**ASSIGNMENT**:
Every line of the listing belongs in your answer exactly as written; the images do not.

**DATA SEGMENT**:
/---

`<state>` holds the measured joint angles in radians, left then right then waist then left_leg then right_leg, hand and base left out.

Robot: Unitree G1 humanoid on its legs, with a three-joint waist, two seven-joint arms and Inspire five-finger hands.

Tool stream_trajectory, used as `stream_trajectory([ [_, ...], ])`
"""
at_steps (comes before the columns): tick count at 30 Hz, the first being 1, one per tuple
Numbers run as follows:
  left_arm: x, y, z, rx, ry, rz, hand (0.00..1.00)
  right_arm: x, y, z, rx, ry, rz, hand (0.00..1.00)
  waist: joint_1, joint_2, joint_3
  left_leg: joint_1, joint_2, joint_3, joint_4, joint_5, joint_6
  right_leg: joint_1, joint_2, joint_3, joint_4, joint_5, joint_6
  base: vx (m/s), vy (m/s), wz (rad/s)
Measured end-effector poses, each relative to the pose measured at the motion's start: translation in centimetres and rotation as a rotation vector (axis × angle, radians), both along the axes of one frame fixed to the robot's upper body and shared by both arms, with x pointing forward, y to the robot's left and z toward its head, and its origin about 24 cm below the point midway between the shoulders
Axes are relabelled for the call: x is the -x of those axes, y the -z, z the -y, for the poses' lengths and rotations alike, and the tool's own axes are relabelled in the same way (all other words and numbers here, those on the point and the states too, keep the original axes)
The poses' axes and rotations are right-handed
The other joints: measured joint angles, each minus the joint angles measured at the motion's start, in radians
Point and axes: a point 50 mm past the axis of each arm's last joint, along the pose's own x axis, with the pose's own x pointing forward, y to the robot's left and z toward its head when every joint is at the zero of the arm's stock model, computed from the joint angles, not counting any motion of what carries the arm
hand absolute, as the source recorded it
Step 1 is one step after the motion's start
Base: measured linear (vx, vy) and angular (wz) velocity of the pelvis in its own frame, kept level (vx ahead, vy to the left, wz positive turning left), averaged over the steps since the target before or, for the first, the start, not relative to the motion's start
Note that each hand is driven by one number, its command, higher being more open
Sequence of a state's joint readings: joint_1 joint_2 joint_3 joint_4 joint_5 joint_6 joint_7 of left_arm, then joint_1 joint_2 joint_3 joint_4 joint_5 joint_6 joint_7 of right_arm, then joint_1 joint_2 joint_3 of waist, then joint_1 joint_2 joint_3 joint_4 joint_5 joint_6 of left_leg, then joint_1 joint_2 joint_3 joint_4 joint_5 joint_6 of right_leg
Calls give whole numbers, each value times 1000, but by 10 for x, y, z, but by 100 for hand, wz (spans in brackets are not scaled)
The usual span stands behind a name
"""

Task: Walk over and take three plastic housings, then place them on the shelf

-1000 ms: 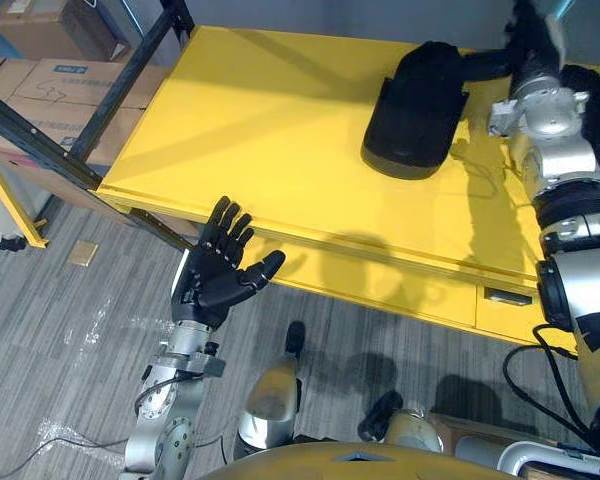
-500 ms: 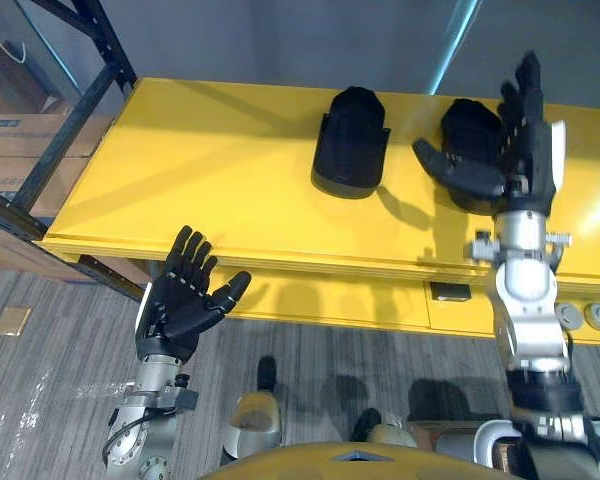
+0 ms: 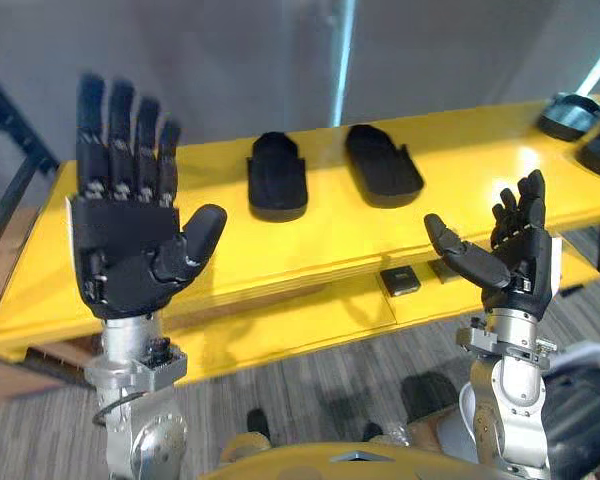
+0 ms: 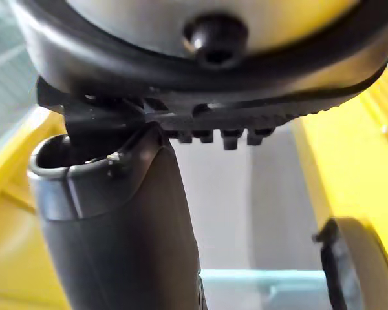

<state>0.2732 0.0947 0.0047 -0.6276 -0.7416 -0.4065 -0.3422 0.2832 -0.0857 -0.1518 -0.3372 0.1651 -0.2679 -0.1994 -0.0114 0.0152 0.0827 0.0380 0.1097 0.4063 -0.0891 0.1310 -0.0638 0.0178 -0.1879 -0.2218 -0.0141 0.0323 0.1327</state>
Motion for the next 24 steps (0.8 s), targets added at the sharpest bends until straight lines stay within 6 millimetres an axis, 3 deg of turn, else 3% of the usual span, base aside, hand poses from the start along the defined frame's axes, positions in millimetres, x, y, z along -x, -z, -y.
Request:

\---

**TASK SOLUTION**:
`<state>` holds the measured joint angles in radians, left then right then waist then left_leg then right_leg, hand and base left out.

Robot: Unitree G1 humanoid on its legs, with a three-joint waist, two seven-joint arms and Inspire five-finger hands.

Tool stream_trajectory, used as `stream_trajectory([ [_, ...], ])`
"""
at_steps (comes before the columns): tick count at 30 Hz, the first being 1, one per tuple
Numbers run as follows:
  left_arm: x, y, z, rx, ry, rz, hand (0.00..1.00)
  right_arm: x, y, z, rx, ry, rz, hand (0.00..1.00)
  waist: joint_1, joint_2, joint_3
  left_leg: joint_1, joint_2, joint_3, joint_4, joint_5, joint_6
  right_leg: joint_1, joint_2, joint_3, joint_4, joint_5, joint_6
  base: vx (m/s), vy (m/s), wz (rad/s)
Measured end-effector poses, each relative to the pose measured at the motion's start: translation in centimetres and rotation as a rotation vector (axis × angle, radians), both along the axes of one frame fixed to the robot's upper body and shared by both arms, with x pointing forward, y to the robot's left and z toward its head, and its origin about 24 cm below the point midway between the shoulders
Axes are relabelled for the call: x is the -x of those axes, y the -z, z the -y, for the poses' lengths and rotations alike, and the tool's own axes are relabelled in the same way (all other words and numbers here, those on the point and the states too, keep the original axes)
The poses' axes and rotations are right-handed
The other joints: measured joint angles, each minus the joint angles measured at the motion's start, in radians
Point and axes: a point 50 mm past the axis of each arm's last joint, along the pose's own x axis, with the pose's own x pointing forward, y to the robot's left and z toward its head when every joint is at the zero of the arm's stock model, computed from the joint angles, not counting any motion of what carries the arm
hand absolute, as the source recorded it
Step 1 is one step after the motion's start
Base: measured linear (vx, vy) and angular (wz) velocity of the pelvis in its own frame, kept level (vx ahead, vy to the left, wz positive turning left), averaged over the steps since the target before or, for the first, the start, not relative to the motion's start
Note that each hand is driven by one number, its command, higher being more open
Sequence of a state's joint readings: joint_1 joint_2 joint_3 joint_4 joint_5 joint_6 joint_7 of left_arm, then joint_1 joint_2 joint_3 joint_4 joint_5 joint_6 joint_7 of right_arm, then joint_1 joint_2 joint_3 of waist, then joint_1 joint_2 joint_3 joint_4 joint_5 joint_6 of left_leg, then joint_1 joint_2 joint_3 joint_4 joint_5 joint_6 of right_leg
Calls give whole numbers, each value times 1000, but by 10 for x, y, z, but by 100 for hand, wz (spans in brackets are not scaled)
The usual span stands behind a name
"""

Task: Walk over and take three plastic housings, then place them on the shelf

-1000 ms: 
-500 ms: 
+0 ms: 
+0 ms: 

<state>0.2732 0.0947 0.0047 -0.6276 -0.7416 -0.4065 -0.3422 0.2832 -0.0857 -0.1518 -0.3372 0.1651 -0.2679 -0.1994 -0.0114 0.0152 0.0827 0.0380 0.1097 0.4063 -0.0891 0.1310 -0.0638 0.0178 -0.1879 -0.2218 -0.0141 0.0323 0.1327</state>
Motion for the next 24 steps (0.8 s), targets added at the sharpest bends until straight lines stay within 6 millimetres an axis, 3 deg of turn, else 3% of the usual span, base aside, hand poses from the start along the defined frame's axes, positions in millimetres, x, y, z along -x, -z, -y.
Request:

No further answer is needed.